A educação do campo no Brasil é, com sua materialização em discursos acadêmicos, exatamente esse tempo em lidar com o presente e que transforma nossa modernidade em efeitos pós-coloniais, porque carregados de vontade de poder em virar a página da subalternização desmedida. Faço minhas, mais uma vez, as palavras de Chatterjee.

    A nossa modernidade é dos já colonizados. O mesmo processo histórico que nos ensinou o valor da modernidade também nos tornou vítimas dela. Nossa atitude para com a modernidade, portanto, não pode ser senão profundamente ambígua (...) Mas essa ambigüidade não brota de nenhuma incerteza sobre ser a favor ou contra a modernidade. Antes, a incerteza é devida a sabermos que, para modelar as formas de nossa modernidade, precisamos ter a coragem de por vezes rejeitar as modernidades dos outros (2004, p. 64).

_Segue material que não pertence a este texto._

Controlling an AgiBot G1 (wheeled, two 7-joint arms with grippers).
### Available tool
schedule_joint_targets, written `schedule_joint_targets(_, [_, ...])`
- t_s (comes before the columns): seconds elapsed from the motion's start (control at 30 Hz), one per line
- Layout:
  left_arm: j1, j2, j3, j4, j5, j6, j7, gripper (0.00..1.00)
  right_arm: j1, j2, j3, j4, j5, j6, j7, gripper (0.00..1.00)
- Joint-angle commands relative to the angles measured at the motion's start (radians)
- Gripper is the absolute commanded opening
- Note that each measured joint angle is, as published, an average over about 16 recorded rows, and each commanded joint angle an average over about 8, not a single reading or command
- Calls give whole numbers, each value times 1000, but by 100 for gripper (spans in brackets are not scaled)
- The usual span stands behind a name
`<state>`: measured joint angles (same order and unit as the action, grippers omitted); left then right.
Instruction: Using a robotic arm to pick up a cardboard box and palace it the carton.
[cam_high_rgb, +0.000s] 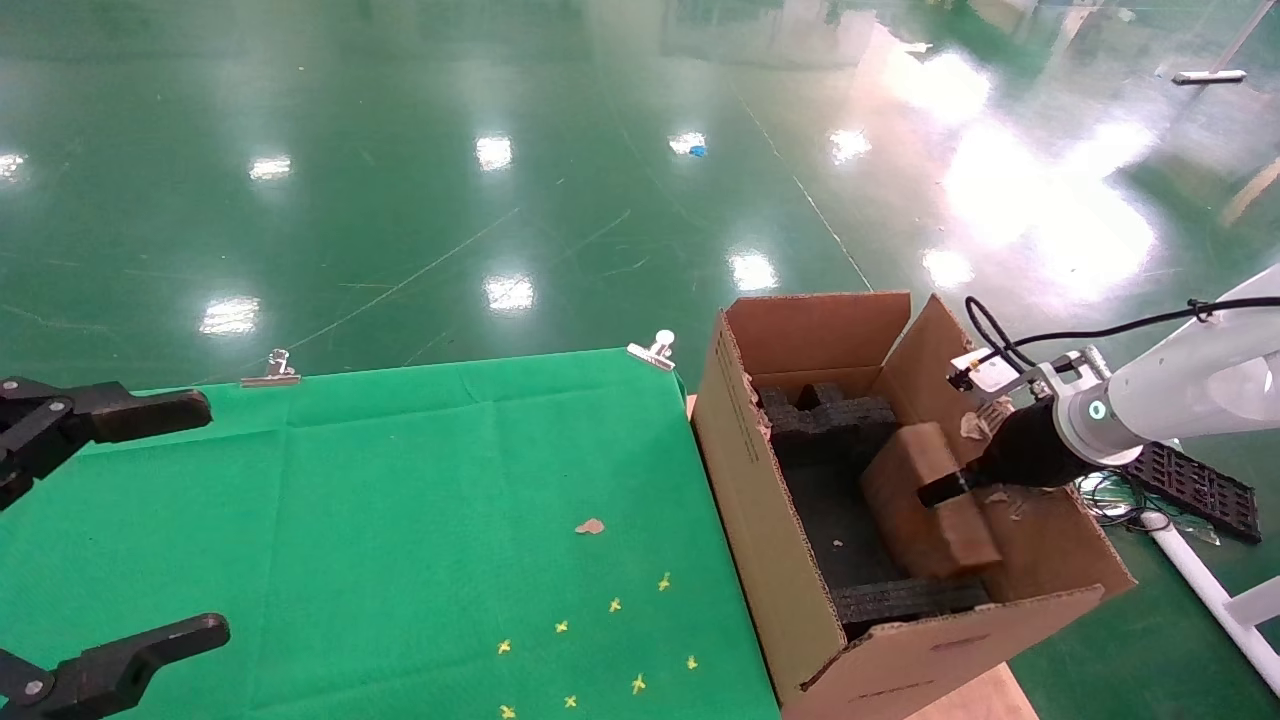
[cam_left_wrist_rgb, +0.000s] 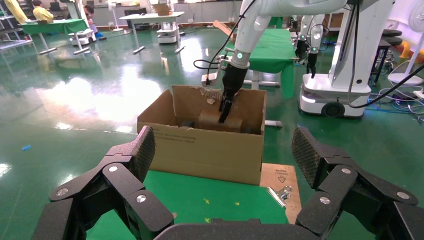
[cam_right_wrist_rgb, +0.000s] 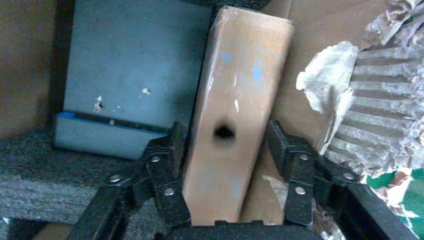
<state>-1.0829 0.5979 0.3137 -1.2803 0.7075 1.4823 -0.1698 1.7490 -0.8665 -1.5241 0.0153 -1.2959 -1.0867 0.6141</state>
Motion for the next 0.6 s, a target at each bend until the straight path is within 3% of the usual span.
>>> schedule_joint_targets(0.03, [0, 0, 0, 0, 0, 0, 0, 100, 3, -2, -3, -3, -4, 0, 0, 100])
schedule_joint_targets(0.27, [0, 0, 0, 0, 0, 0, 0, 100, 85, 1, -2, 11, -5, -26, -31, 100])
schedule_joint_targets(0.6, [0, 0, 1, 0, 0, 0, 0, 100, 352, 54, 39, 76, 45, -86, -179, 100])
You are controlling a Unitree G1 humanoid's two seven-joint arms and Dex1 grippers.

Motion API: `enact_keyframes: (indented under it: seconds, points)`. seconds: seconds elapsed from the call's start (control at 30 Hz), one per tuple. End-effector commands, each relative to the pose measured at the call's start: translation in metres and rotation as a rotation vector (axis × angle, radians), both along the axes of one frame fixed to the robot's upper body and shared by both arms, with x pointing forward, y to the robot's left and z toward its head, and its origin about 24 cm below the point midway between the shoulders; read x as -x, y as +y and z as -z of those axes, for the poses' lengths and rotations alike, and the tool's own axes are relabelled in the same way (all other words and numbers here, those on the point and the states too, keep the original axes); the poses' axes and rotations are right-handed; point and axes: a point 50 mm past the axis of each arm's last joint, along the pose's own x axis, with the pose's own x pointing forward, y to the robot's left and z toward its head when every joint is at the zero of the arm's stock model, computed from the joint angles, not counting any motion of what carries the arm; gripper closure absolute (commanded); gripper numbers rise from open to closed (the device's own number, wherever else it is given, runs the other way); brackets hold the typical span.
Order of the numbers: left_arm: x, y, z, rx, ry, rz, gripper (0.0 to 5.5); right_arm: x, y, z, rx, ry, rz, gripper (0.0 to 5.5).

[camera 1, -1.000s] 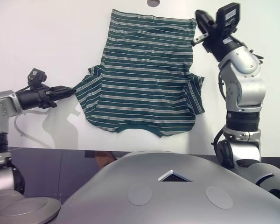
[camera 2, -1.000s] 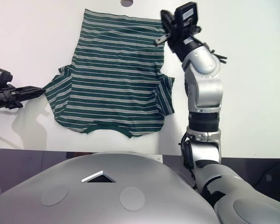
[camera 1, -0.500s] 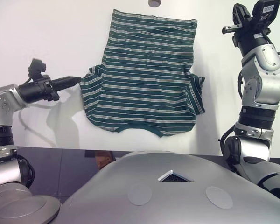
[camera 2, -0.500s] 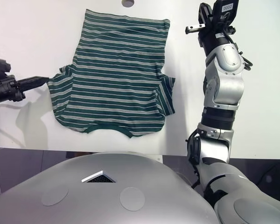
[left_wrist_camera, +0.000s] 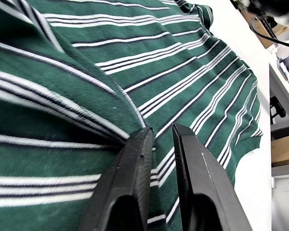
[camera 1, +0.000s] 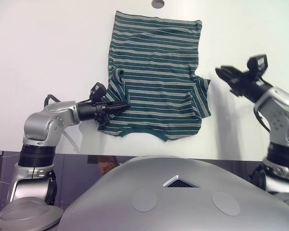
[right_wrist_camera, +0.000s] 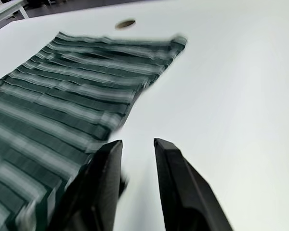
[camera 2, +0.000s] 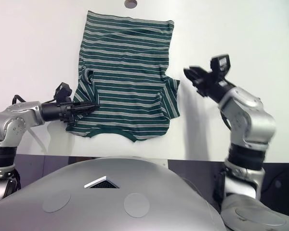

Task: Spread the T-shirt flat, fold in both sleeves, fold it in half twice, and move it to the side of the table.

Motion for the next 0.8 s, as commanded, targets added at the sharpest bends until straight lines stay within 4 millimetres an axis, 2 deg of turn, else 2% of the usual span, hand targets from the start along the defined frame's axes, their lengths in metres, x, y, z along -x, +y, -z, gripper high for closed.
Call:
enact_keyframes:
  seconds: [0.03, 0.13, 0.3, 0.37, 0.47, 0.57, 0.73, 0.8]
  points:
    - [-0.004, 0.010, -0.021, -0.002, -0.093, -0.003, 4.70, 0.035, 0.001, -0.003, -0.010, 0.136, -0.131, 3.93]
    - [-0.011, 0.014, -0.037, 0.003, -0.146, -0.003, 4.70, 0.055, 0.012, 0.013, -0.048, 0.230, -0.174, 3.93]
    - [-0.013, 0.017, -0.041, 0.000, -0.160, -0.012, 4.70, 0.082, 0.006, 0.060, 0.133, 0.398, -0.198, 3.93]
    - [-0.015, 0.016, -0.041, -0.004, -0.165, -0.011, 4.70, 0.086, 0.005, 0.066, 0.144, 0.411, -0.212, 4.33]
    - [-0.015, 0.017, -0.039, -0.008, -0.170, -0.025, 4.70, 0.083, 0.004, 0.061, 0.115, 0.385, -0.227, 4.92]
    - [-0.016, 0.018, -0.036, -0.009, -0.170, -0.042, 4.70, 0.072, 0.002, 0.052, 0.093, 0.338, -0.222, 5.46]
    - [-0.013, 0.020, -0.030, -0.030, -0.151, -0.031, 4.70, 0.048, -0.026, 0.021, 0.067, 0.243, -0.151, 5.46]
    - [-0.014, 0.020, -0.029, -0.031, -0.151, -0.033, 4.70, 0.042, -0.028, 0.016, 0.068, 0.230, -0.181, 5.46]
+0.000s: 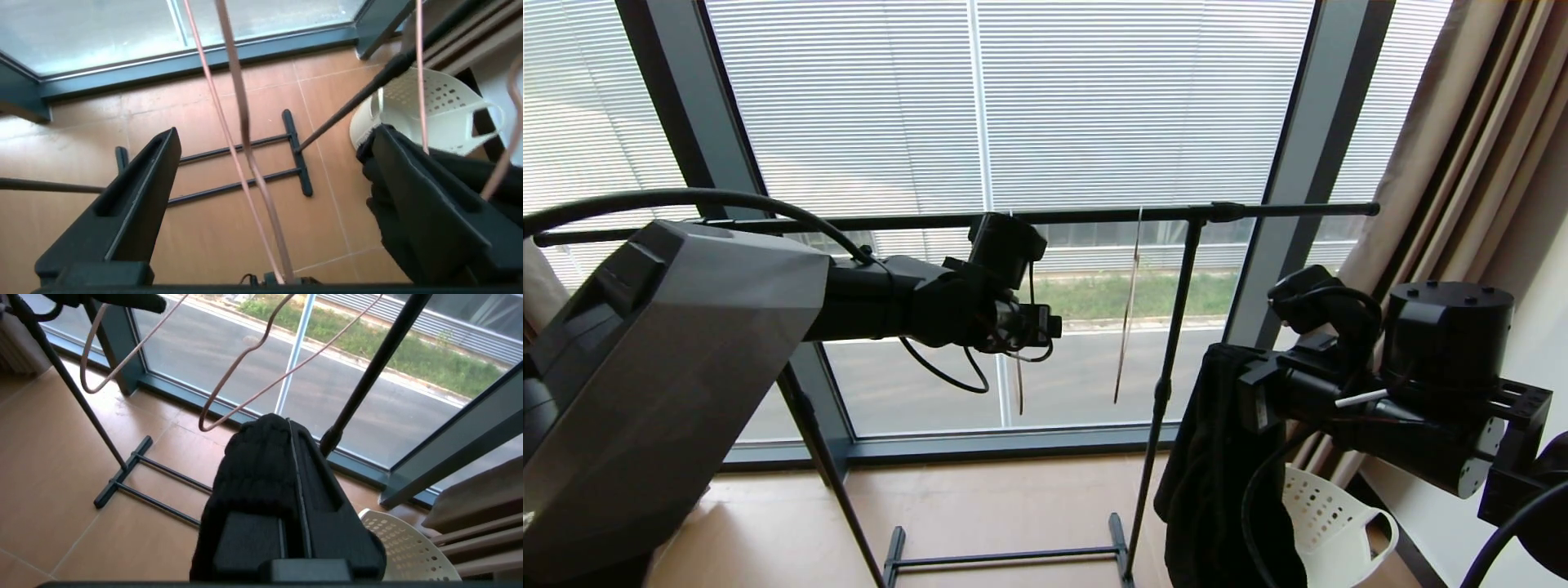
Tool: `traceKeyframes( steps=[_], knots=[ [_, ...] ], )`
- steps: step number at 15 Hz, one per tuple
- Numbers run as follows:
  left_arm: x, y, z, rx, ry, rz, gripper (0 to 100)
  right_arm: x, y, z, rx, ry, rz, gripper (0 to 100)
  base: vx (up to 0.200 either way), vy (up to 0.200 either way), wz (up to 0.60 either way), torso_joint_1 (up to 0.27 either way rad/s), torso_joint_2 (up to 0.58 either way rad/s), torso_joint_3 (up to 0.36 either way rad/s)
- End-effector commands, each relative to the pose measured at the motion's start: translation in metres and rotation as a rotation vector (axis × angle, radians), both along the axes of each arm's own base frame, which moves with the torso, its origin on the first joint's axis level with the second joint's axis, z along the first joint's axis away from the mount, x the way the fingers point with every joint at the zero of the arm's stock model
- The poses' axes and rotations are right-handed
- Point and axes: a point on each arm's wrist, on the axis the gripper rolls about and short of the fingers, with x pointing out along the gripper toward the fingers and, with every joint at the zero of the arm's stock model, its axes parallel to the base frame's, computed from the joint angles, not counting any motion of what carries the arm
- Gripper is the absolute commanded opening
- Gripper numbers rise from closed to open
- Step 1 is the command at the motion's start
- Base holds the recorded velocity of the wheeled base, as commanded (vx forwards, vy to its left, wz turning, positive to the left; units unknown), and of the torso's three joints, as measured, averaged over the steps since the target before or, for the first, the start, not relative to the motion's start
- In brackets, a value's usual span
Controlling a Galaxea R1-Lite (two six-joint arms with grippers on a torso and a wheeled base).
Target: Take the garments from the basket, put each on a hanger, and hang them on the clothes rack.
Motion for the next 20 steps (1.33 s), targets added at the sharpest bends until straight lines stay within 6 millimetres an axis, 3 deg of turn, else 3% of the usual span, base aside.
traceKeyframes(
  steps=[1, 8, 9, 20],
  knots=[
    [0.012, -0.003, -0.017, 0.015, 0.013, 0.017, 100, 0.001, 0.0, -0.002, -0.003, 0.005, 0.0, 0, 0.0, 0.0, 0.0, 0.0, 0.0, 0.0],
    [0.022, -0.008, -0.029, 0.003, 0.015, 0.03, 100, 0.001, 0.001, -0.003, -0.005, 0.008, 0.0, 0, 0.0, 0.0, 0.0, 0.0, 0.0, 0.0],
    [0.022, -0.008, -0.029, 0.003, 0.015, 0.03, 0, 0.001, 0.001, -0.003, -0.005, 0.009, 0.0, 0, 0.0, 0.0, 0.0, 0.0, 0.0, 0.0],
    [0.019, -0.007, -0.019, -0.007, 0.001, 0.03, 0, 0.003, 0.002, -0.007, -0.01, 0.019, 0.0, 0, 0.0, 0.0, 0.0, 0.0, 0.0, 0.0]
  ],
)
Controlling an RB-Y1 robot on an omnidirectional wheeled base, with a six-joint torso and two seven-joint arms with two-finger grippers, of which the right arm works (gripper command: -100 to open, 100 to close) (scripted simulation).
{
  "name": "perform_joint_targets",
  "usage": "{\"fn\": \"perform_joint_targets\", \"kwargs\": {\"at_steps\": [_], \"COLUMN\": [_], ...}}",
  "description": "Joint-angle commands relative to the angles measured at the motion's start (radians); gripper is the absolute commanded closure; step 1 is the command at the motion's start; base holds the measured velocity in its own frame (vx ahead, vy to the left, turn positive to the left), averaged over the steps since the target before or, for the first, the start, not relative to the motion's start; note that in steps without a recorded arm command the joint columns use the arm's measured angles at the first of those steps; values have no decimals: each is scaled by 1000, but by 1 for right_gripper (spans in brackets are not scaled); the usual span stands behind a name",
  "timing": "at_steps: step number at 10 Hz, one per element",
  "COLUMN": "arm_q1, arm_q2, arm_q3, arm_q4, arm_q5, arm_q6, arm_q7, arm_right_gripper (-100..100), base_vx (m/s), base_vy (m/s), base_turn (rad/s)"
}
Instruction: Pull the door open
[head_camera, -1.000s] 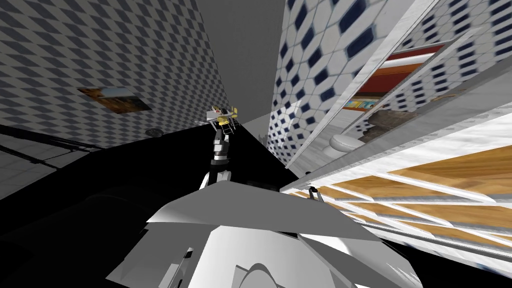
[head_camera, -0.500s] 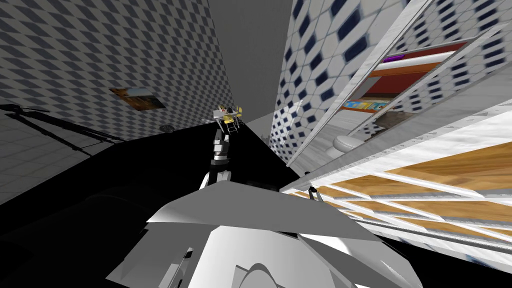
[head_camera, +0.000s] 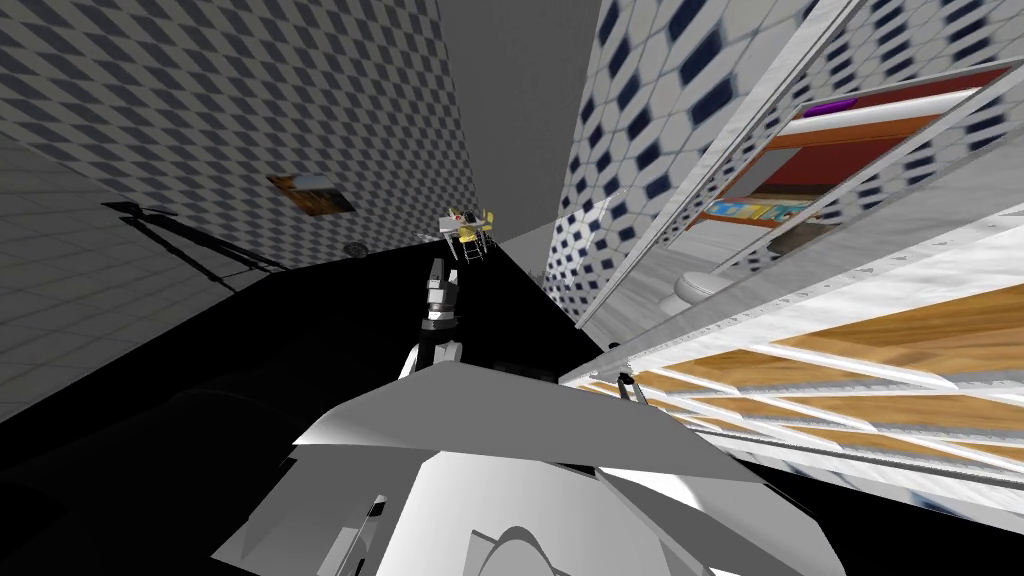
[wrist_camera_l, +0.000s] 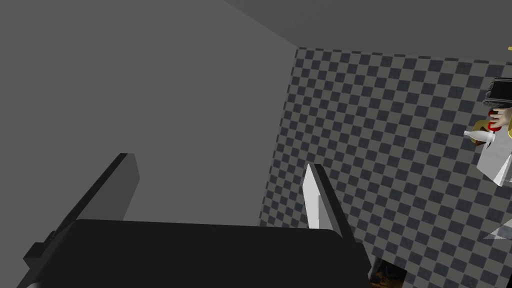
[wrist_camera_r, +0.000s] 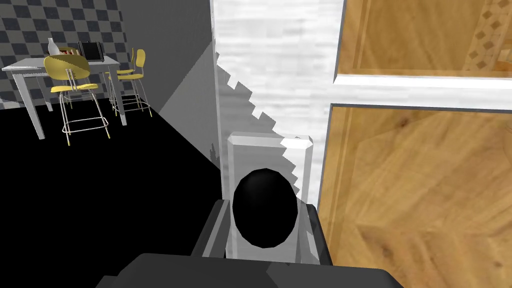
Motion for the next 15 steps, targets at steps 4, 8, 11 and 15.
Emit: {"fn": "perform_joint_targets", "kwargs": {"at_steps": [4,8,11,15], "arm_q1": [-13,-11,7,-19], "arm_q2": [-11,-15,-10,-7], "arm_q3": [9,5,-4,-11], "arm_q4": [27,45,46,50], "arm_q5": [9,5,-3,-11], "arm_q6": [-19,-39,-54,-30], "arm_q7": [-15,-20,-17,-12], "arm_right_gripper": [100,-100,-100,-100], "base_vx": [-171,-203,-206,104], "base_vy": [-20,-25,72,5], "base_turn": [93,84,-118,33]}}
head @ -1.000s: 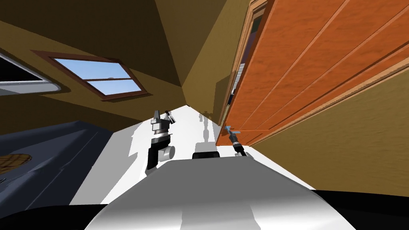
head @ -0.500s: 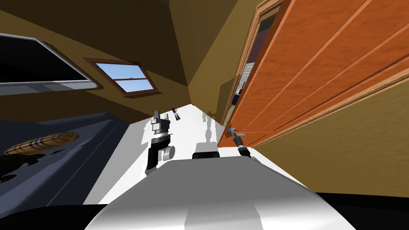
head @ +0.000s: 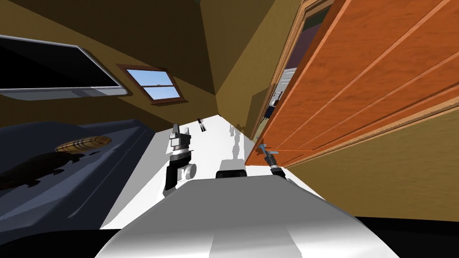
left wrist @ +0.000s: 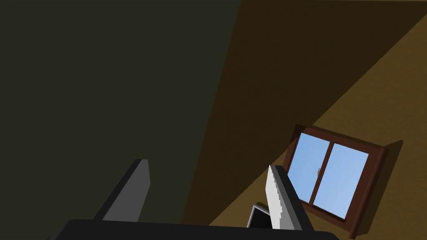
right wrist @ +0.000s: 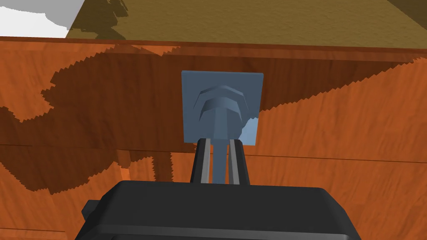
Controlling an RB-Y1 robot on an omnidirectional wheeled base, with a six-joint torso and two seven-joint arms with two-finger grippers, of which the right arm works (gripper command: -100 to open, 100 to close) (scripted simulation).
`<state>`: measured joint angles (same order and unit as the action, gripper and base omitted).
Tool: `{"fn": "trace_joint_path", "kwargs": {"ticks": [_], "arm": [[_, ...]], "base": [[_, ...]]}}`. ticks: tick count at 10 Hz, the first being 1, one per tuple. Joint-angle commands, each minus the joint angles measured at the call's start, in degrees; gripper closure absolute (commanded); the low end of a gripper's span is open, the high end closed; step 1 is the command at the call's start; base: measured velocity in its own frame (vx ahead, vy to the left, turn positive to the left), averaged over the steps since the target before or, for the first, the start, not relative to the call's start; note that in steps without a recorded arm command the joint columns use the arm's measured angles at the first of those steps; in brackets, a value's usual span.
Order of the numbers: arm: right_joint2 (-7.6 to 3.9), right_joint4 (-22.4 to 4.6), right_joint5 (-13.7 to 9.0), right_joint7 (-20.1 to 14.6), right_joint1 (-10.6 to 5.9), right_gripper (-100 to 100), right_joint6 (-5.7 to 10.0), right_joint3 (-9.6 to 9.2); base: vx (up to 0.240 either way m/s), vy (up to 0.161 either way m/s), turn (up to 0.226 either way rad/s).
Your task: Pull the door open
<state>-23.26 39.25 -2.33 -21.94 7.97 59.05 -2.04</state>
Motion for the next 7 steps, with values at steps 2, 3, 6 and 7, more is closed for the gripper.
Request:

Ora, isto significa admitir que é possível fazer a crítica ao Ocidente imperial pós-colonial de hoje não por meio da análise de discursos emitidos pela cultura ocidental sobre seus domínios coloniais, mas pelos discursos de resistência e enfrentamento propositivo dos que se negam à subjugação, à subalternização, para usar um conceito tão esgotado pela teoria pós-colonial. Isto significa procurar não efetivamente identificar as marcas do colonialismo ou do imperialismo, como fez tão bem Fanon (2005 [1961]), Césaire (1978 [1950]) e muitos, mas pensar sobre os modos como os textos pós-coloniais em curso no Brasil enfrentam a realidade do neoliberalismo e do neocolonialismo que ele enseja. Trata-se, portanto, não de “dar voz aos marginalizados e/ou subalternizados”, até porque a emissão dessa voz já foi conquistada, mas de demonstrar como as experiências objetivas provocadas pelo colonialismo neoliberal promovem interpelações de resistência e enfrentamento propositivo que a lógica ocidental imperialista não consegue dar conta de traduzir, a não ser que sejam analisadas (as experiências) na sua relação com as culturas que essa lógica tentou suprimir, com o racismo que introduziu, com a desigualdade que ensejou.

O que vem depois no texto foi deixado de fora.